Lung Cancer Awareness Month highlights disproportionate toll on Black women
During Lung Cancer Awareness Month CBS News drew attention to persistent disparities that leave Black women more likely to be diagnosed late and to die from lung cancer. The coverage underscores gaps in screening access, treatment equity, and outreach, and points to practical steps patients and policymakers can take now.

Lung Cancer Awareness Month in November put a spotlight on a troubling pattern in American health care, as CBS News underscored the disproportionate burden of lung cancer on Black women. Although lung cancer is the leading cause of cancer death in the United States for both men and women, Black women experience higher mortality, are often diagnosed at later stages, and face barriers to screening and advanced treatments that can improve survival.

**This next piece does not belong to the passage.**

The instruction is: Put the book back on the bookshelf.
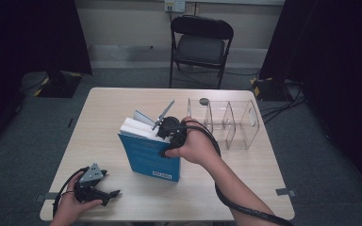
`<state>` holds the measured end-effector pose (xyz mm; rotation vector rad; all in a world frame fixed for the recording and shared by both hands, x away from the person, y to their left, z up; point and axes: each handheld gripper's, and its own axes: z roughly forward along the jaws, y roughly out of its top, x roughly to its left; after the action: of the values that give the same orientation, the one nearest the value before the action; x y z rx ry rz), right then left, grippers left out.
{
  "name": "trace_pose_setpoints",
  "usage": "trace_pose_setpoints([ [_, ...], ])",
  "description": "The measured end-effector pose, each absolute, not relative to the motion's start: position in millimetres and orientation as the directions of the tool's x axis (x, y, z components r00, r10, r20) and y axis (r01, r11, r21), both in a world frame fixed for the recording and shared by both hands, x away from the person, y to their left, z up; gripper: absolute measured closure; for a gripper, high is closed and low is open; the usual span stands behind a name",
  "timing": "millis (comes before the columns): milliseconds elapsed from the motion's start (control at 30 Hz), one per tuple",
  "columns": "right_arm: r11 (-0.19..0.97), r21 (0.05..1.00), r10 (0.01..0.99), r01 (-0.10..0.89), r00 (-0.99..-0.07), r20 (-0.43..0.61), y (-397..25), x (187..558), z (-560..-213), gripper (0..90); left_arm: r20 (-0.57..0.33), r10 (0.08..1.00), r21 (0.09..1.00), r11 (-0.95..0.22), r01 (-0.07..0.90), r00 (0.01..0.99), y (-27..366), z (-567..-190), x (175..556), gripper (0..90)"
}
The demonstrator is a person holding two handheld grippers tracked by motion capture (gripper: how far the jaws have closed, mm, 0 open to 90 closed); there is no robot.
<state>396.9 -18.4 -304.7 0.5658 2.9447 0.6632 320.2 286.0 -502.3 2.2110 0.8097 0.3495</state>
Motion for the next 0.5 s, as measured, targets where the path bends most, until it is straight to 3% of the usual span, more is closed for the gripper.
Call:
trace_pose_setpoints([
  [500, 0.814, 0.433, 0.43, 0.387, -0.903, -0.003, -17.6, 384.8, -302.9, 61.9, 0.002, 0.64, 0.726, -0.529, 0.44, 0.768, 286.8, -502.0, 321.0, 5.9],
])
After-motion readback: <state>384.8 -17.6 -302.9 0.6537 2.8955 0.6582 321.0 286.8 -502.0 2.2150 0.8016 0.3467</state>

Public health experts say the problem is not biological fate alone but a web of structural forces. Black women are less likely to be referred for screening with low dose CT scans, even after the United States Preventive Services Task Force expanded eligibility in 2021 to adults aged 50 to 80 with a 20 pack year smoking history who currently smoke or who quit within the past 15 years. Insurance coverage and proximity to screening centers play a role, but research has also identified clinician bias, lack of community outreach, and logistical obstacles that include time off work and transportation.
Once diagnosed, disparities can widen. Black patients are less likely to receive timely molecular testing that can identify targeted therapies, and they are underrepresented in clinical trials that define modern standards of care. As a result, Black women may miss opportunities to benefit from precision medicines and immunotherapy that have changed lung cancer outcomes for some patients in recent years.
Environmental and social exposures also contribute. Higher rates of secondhand smoke exposure, older housing with radon risk, and greater exposure to air pollution in some communities increase lung cancer risk independent of smoking. Smoking rates alone do not explain current patterns, which is why advocates argue for broader screening strategies and for risk models that account for environmental and social determinants.
Community groups and cancer centers have begun to respond. Mobile screening vans, partnerships with faith based organizations, patient navigation programs, and culturally tailored education campaigns aim to raise awareness and reduce practical barriers. Early evidence suggests these approaches increase screening uptake in underserved neighborhoods when they are conducted in trusted community settings and when they include assistance with scheduling and transportation.
Researchers and policy makers emphasize data driven solutions. Expanding Medicaid coverage for screening and treatment, improving clinician education on eligibility and referral, mandating equitable access to molecular testing, and increasing diversity in clinical trials are among the recommended steps. Scientists also call for research into risk prediction models that go beyond smoking history to identify at risk people who would not be captured by current rules.
For individuals, experts recommend discussing lung cancer risk and the possibility of screening with primary care clinicians if they meet the current criteria for low dose CT screening. Families can test homes for radon and support smoking cessation programs. On a broader level, sustained investment in community outreach and in policies that reduce environmental exposures will be critical to closing the gap in lung cancer outcomes for Black women.